Only the lines holding "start" are wanted; find them in the listing and return each one.

*** Block opens ***

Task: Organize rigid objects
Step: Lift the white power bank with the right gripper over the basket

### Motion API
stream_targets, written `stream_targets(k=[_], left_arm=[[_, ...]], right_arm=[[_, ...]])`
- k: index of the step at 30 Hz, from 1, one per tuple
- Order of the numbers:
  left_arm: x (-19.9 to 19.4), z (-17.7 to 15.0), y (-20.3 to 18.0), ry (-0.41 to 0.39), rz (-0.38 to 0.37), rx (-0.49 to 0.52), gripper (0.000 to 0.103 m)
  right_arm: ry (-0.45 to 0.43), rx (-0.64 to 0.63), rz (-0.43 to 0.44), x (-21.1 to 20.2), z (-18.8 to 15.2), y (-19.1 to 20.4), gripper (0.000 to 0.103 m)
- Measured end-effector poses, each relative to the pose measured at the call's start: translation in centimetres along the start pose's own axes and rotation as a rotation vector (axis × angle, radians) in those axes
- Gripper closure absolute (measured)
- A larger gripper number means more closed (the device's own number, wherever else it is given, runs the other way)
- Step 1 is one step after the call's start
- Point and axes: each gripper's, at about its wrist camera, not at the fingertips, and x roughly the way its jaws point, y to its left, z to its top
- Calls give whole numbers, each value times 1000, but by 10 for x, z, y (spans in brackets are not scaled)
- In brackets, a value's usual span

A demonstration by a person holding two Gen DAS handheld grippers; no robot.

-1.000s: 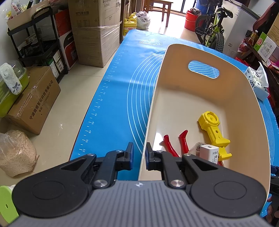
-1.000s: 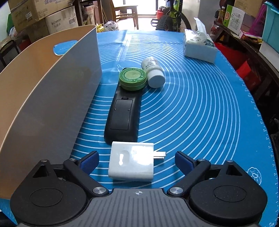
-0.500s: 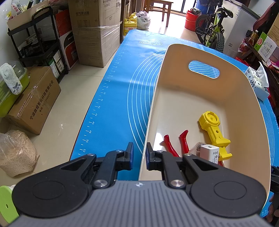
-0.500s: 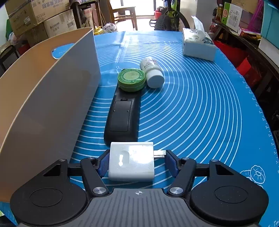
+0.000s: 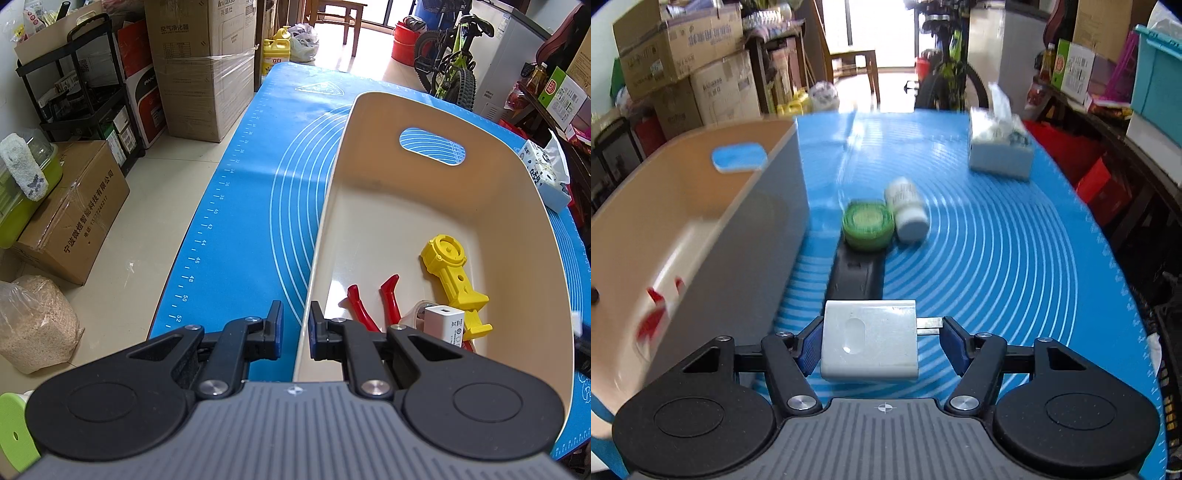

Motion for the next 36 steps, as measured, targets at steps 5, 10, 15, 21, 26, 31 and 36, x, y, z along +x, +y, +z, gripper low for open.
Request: stream_targets(k=[5, 10, 15, 21, 26, 31, 36], left_arm=[[0, 0, 0, 0, 0, 0, 87], [0, 0, 0, 0, 0, 0, 87], [0, 0, 0, 0, 0, 0, 87], [0, 0, 0, 0, 0, 0, 87], [0, 0, 0, 0, 0, 0, 87], [0, 0, 0, 0, 0, 0, 87], [0, 0, -1, 0, 0, 0, 87]], right_arm=[[-80, -5, 33, -24, 23, 8, 35], [-167, -23, 70, -47, 43, 23, 35], [-210, -48, 110, -57, 58, 40, 35], [-212, -86, 163, -54, 63, 65, 35], [-191, -156, 213, -50, 61, 97, 35], [-117, -234, 250, -35, 55, 127, 35], [-49, -256, 254, -19, 43, 141, 35]])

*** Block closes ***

▸ FINISHED TASK
- Measured end-effector poses, each relative to the pose measured at the call's start: translation in centimetres along the start pose's own axes and rotation as a rotation vector (axis × angle, radians) in those axes
- Step 1 is one step after the call's start

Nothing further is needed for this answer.